July 29

The typographical equivalent of the one-armed paper hanger is undoubtedly the left-handed compositor, and for five centuries the term has been one of derision. “How many readers of The Inland Printer,” asked Sam G. Sloane in 1888, “ever saw a left-handed typesetter? By this I mean a typesetter who picks up the types, places them in the composing stick and spaces out the lines, all with his ‘sinister paw’?”

Apparently the idea was so novel that Sam went out of his way to look for such a person, and reported that he had found one. Born on this day in 1856 on a farm in Coles County, Illinois, was C.S. Glassco, who was to achieve national recognition as a left-handed comp. Glassco lost his right hand in a farm accident when but five years of age. After attending college in Greencastle, Indiana and Ann Arbor, Michigan, he became an apprentice compositor in the office of the Journal in Tuscola, Illinois in 1874. After employment in a number of mid-western weekly newspapers, he returned to Tuscola as the foreman of the Saturday Journal office.

Glassco had developed the ability to set type at an average speed of 7,000 ems per day and had accomplished as much as 13,-500 ems in a ten-hour period, which was above average production for even the right-handed swifts of the period. Most modern compositors would find it beyond their ability to maintain such a speed.

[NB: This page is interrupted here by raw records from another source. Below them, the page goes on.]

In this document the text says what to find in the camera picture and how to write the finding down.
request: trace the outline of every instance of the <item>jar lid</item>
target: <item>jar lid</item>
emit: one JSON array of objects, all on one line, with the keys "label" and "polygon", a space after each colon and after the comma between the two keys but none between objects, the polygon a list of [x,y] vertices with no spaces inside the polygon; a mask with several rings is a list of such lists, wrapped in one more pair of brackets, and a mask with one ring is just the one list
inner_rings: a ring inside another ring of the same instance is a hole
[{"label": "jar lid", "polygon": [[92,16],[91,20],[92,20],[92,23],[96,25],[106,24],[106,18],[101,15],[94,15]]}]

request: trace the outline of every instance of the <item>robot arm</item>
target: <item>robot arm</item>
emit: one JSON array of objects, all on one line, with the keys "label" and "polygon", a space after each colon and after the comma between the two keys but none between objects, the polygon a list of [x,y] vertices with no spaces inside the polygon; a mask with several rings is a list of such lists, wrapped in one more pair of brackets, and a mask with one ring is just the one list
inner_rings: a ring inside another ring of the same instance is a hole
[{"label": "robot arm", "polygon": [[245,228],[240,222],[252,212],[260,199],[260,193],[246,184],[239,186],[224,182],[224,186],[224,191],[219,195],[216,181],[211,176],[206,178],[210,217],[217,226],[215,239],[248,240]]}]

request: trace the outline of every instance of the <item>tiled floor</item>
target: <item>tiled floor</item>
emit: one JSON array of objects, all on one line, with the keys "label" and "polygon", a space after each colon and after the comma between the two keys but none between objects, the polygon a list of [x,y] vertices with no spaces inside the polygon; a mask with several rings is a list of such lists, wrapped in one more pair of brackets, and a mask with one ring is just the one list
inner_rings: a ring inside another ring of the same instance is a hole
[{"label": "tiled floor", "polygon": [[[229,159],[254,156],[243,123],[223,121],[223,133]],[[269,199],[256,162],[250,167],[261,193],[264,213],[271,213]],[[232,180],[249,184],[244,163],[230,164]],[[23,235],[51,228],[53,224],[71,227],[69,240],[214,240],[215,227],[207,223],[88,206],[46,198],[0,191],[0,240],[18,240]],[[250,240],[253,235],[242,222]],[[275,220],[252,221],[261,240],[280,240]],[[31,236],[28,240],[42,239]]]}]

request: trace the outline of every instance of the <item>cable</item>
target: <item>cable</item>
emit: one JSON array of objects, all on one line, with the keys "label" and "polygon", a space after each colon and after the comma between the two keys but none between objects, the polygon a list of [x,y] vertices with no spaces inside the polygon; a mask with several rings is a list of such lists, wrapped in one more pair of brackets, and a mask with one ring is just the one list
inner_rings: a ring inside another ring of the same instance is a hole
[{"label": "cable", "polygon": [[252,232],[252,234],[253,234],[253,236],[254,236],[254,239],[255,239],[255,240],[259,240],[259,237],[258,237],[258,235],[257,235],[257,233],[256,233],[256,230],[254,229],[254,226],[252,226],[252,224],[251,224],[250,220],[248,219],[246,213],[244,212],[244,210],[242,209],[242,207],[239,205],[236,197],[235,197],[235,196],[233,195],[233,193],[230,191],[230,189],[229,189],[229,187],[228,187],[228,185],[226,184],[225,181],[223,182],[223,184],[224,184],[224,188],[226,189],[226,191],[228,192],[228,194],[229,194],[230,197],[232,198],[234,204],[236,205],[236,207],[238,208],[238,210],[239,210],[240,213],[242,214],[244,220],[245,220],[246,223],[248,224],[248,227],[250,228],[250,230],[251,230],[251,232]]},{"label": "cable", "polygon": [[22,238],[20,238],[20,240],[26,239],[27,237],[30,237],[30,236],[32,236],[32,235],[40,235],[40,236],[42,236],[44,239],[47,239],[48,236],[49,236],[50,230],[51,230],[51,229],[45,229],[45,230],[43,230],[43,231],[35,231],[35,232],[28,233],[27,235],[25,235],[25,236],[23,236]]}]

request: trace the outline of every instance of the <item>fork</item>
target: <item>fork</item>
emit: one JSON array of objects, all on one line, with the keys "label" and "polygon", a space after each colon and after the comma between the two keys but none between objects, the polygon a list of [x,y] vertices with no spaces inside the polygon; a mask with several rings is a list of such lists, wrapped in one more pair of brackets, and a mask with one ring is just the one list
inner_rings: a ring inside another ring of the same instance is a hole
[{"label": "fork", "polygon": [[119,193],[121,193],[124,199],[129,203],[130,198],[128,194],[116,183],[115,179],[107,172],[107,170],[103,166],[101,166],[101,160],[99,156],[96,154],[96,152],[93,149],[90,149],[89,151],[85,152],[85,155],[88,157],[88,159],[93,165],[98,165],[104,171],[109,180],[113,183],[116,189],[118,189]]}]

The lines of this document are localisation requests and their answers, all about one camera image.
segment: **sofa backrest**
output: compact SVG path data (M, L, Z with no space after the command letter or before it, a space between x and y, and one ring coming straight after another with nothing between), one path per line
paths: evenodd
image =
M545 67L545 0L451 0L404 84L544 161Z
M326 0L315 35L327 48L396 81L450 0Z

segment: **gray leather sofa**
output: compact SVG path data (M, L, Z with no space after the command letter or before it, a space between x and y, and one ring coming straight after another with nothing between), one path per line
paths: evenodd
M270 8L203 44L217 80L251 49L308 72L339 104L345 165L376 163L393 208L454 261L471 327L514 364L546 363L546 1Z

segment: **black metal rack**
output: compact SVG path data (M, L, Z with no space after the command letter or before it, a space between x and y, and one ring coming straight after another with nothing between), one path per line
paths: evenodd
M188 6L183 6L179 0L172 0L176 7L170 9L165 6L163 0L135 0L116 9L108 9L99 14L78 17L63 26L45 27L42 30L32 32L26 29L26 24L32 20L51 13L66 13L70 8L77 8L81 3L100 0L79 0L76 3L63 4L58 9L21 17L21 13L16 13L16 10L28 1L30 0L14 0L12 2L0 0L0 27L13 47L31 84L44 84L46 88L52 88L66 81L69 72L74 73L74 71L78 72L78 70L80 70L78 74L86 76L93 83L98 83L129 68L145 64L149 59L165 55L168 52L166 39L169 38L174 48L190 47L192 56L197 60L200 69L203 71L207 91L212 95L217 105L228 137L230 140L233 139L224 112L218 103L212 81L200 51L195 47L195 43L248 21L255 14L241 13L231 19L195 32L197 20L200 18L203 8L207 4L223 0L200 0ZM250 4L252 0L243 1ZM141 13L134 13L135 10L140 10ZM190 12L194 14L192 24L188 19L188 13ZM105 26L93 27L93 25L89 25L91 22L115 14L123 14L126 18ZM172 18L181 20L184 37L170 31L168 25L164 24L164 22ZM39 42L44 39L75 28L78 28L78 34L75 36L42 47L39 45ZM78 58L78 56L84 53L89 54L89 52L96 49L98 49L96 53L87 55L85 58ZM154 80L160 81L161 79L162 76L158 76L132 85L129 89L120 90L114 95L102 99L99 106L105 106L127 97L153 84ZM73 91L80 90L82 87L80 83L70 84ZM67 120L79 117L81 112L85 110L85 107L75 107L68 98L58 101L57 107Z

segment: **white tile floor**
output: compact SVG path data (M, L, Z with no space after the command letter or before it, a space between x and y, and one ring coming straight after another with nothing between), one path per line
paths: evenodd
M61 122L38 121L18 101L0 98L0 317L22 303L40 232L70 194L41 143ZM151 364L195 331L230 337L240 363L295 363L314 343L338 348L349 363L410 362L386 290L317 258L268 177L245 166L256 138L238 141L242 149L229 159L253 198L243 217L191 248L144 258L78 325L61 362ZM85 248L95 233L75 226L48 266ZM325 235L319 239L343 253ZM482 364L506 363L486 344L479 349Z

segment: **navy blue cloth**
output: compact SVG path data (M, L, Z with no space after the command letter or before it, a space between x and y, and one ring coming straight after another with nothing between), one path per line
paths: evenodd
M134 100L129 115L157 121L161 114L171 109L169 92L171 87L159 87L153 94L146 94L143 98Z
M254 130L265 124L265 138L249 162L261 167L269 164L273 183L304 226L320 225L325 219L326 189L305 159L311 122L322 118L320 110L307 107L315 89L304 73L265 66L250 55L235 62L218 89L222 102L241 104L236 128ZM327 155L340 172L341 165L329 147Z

Lacking a good right hand, Glassco held the composing stick in the crook of his right arm and notwithstanding his handicap, managed to compose justified lines of type with apparent ease. He was equally skilled in distribution, holding several lines in his elbow in the same manner as the composing stick. He was particularly proud of the fact that he could handle any length of line as well as a two-handed comp.

Apparently the idea of a left-handed compositor was anathema to most employing printers, as at no time has there been any demand for composing sticks suitable for the lefty, although individuals may have constructed their own. Certainly manufacturers of printer’s tools have never offered such an item for sale. Compositor Glassco managed to get along with the standard stick, and so have—by necessity—the rest of the port-handers. The left-handed composing stick thus remains an elusive article, which almost every composing room apprentice has learned to his chagrin when, during his first days on the job, he was sent to fetch one, along with a paper stretcher and the box of dots for the lowercase “i.”